Data segment>
- - - - -

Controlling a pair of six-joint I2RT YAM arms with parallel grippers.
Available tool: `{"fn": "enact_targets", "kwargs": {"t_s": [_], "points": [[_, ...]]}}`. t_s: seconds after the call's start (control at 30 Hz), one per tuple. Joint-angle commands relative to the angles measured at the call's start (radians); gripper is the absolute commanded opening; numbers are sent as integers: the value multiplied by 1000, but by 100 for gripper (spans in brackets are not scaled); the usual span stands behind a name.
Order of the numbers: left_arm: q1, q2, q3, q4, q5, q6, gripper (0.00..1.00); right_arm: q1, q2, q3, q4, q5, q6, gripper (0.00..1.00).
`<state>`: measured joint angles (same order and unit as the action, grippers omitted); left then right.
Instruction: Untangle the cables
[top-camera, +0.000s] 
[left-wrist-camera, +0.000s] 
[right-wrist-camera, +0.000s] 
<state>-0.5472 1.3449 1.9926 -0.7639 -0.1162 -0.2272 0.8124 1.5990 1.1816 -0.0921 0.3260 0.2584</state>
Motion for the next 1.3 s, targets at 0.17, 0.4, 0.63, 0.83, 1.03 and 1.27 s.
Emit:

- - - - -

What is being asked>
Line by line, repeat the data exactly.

Response to the task>
Controlling a pair of six-joint I2RT YAM arms with parallel grippers.
Available tool: `{"fn": "enact_targets", "kwargs": {"t_s": [_], "points": [[_, ...]]}}`. t_s: seconds after the call's start (control at 30 Hz), one per tuple. Joint-angle commands relative to the angles measured at the call's start (radians); gripper is the absolute commanded opening; numbers are sent as integers: the value multiplied by 1000, but by 100 for gripper (spans in brackets are not scaled); the usual span stands behind a name.
Order of the numbers: left_arm: q1, q2, q3, q4, q5, q6, gripper (0.00..1.00); right_arm: q1, q2, q3, q4, q5, q6, gripper (0.00..1.00).
`<state>`: measured joint angles (same order and unit as the action, grippers omitted); left then right.
Instruction: Untangle the cables
[top-camera, +0.000s] 
[left-wrist-camera, +0.000s] 
[right-wrist-camera, +0.000s] 
<state>-0.5472 1.3449 1.9926 -0.7639 -0.1162 -0.2272 0.8124 1.5990 1.1816 -0.0921 0.3260 0.2584</state>
Motion for the next 1.3 s, targets at 0.17, 0.4, 0.63, 0.83, 1.03 and 1.27 s.
Emit:

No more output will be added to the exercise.